Posted on:2011-02-24Degree:Ph.DType:Thesis
University:Yale UniversityCandidate:Du, JiangFull Text:PDF
GTID:2448390002952238Subject:Biology
Abstract/Summary:
With the development of microarray and the more recent next-generation sequencing technologies, researchers in genomics have been able to conduct large-scale and high-throughput experiments on the DNA level in order to investigate the abundance of different gene transcripts in the cell, and also to identify structural variants in individual genomes. The biological data from such experiments are usually signal intensities or sequence contents of DNA fragments, which can be viewed as partially observed samples from a pool of complete objects (e.g. short DNA fragments from a mixture of full-length transcript sequences).
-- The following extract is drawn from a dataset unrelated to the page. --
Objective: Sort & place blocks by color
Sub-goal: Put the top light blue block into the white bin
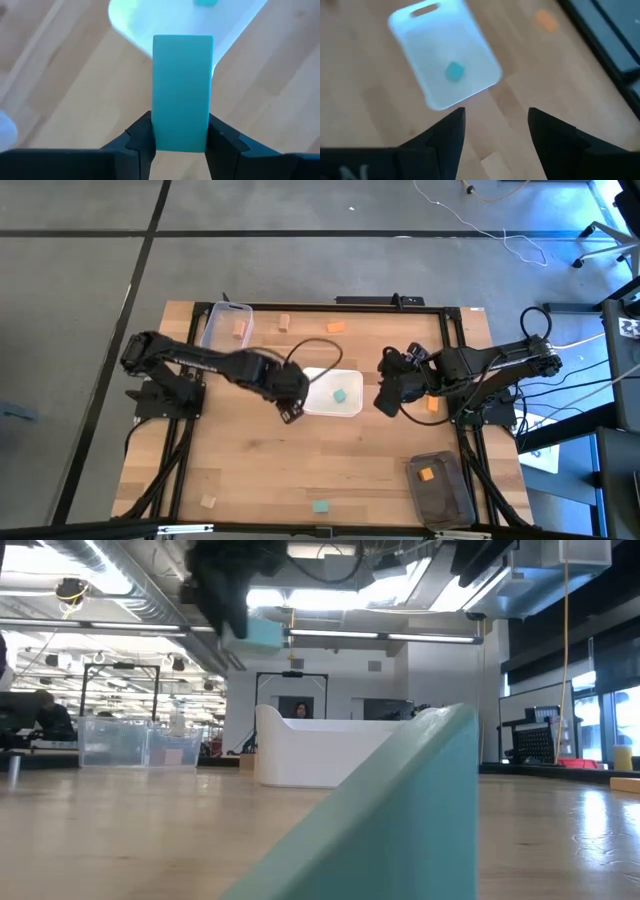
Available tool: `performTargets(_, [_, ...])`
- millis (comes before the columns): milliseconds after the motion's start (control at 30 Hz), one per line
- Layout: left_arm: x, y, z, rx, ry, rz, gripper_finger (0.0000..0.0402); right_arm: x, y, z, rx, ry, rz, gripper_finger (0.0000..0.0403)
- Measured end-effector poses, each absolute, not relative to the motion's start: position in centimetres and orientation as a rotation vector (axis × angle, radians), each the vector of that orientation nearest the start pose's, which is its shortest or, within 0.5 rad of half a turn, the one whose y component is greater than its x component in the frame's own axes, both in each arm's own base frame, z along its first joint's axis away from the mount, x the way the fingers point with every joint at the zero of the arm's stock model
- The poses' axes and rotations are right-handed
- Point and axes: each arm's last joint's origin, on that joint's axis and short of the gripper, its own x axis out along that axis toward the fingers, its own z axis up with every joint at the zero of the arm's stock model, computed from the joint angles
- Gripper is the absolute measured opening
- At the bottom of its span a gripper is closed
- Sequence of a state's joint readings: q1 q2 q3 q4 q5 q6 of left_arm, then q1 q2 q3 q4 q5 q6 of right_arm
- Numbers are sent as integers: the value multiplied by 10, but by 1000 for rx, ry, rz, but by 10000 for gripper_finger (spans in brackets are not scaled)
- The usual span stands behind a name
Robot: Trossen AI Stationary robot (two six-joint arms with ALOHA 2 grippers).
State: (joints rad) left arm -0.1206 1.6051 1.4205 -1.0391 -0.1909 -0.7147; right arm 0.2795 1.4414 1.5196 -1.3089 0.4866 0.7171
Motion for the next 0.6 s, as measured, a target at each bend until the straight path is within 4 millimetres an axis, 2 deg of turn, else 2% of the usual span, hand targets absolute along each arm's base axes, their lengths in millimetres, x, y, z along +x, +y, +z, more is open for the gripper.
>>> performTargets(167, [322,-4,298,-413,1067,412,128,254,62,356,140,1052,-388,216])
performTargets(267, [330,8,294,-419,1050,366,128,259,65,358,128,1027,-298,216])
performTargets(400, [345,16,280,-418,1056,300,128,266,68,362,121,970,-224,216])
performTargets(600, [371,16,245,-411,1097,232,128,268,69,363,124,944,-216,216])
What is more, these partial samples can be obtained via different technologies, each with its own characteristic error rate, sampling bias and per-sample cost. This thesis describes methods for integrated analysis of such samples in different problems, where computational frameworks and solutions are established to quantitatively parameterize statistical models and efficient algorithms are designed to estimate the variance of the method's accuracy. Both simulation and analytical methods are developed to find the optimal low-cost integration of different sampling techniques in each experiment design. The specific problems being considered include 1) systematically selecting unlabeled DNA regions for validation to train a predictive model, 2) integrated analysis of fragmented DNA sequences to estimate the distribution of full-length gene transcripts, and 3) conducting efficient simulations to model the local de novo assembly process in individual genome re-sequencing. A key aspect of some of the above problems is establishing fast algorithms to compute a corresponding Fisher information based measurement for performance estimation.